Patch Tuesday | February 2025

Every month on the second Tuesday, Microsoft and other vendors release security software patches in what has become known as Patch Tuesday. This month, Microsoft disclosed patches for 57 vulnerabilities that included 2 zero-days, 2 that were previously disclosed, 3 vulnerabilities classified as Critical, and 16 of the total landed CVSS base scores over 8.

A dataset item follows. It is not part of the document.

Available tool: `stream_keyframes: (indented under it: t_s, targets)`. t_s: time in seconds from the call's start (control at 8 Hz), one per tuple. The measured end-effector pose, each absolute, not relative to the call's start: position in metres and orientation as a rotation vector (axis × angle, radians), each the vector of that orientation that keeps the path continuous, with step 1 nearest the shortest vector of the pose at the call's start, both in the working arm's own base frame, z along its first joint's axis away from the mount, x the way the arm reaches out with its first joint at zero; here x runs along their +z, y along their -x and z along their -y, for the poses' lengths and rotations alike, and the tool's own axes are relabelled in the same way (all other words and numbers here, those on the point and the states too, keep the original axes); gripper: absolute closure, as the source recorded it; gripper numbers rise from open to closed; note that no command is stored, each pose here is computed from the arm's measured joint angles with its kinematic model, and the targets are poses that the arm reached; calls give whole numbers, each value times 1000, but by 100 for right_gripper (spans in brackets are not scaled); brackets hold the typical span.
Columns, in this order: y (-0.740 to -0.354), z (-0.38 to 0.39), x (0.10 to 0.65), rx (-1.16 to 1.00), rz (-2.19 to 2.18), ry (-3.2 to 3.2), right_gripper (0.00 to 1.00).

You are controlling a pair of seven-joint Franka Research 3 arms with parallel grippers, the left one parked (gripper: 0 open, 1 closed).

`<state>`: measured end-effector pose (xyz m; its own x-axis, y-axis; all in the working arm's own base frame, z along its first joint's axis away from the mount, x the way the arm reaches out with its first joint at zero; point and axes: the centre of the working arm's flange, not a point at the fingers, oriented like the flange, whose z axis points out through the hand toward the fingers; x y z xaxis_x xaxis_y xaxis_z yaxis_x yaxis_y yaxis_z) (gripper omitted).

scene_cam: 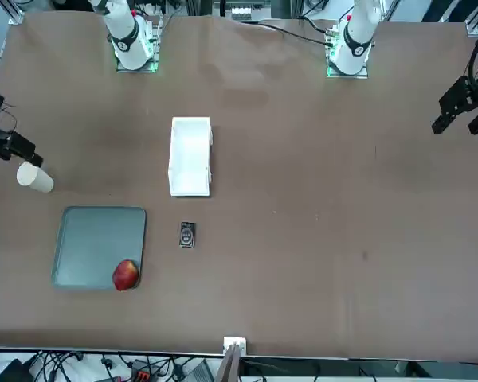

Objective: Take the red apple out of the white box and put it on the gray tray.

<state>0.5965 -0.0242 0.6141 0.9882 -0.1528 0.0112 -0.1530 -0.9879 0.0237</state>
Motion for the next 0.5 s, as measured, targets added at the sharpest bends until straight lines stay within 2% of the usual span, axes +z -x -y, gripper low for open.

The two zero-day vulnerabilities patched this Tuesday are both elevation of privilege vulnerabilities that were marked with an important severity level. CVE-2025-21391 affects Windows storage and only allows for elevation of privileges to delete files. It was provided a CVSS 3.1 base score of 7.1, but exploitation of it has been detected. The other, CVE-2025-21418, affects the Windows ancillary function driver for WinSock and could provide SYSTEM level privileges. It was given a base score of 7.8 and exploitation of it has also been detected.

A security feature bypass vulnerability, CVE-2025-21194, was previously disclosed by researchers at Quarkslab. It was given important severity level and a CVSS base score of 7.1 and requires several conditions to be met before successful exploitation is possible. The other vulnerability that has been previously disclosed was CVE-2025-21377, an NTLM hash disclosure spoofing vulnerability. It is also rated important severity and has a CVSS base score of 6.5, but was assessed as more likely to be exploited and requiring minimal interaction by a potential victim.

Other notable vulnerabilities being patched by Microsoft this Tuesday include remote code executions (RCEs) in the Lightweight Directory Access Protocol (LDAP) (CVE-2025-21376) and SharePoint Server (CVE-2025-21400). The LDAP RCE was evaluated as critical severity, given a CVSS base score of 8.1, and assessed as more likely to be exploited. Successful exploitation of CVE-2025-21376 requires an attacker to send requests to a vulnerable LDAP server and winning a race condition to cause a buffer overflow. CVE-2025-21400, with an important severity rating and 8.0 base score, was also assessed as more likely to be exploited, but requires an attacker authenticated with at least Site Owner permissions.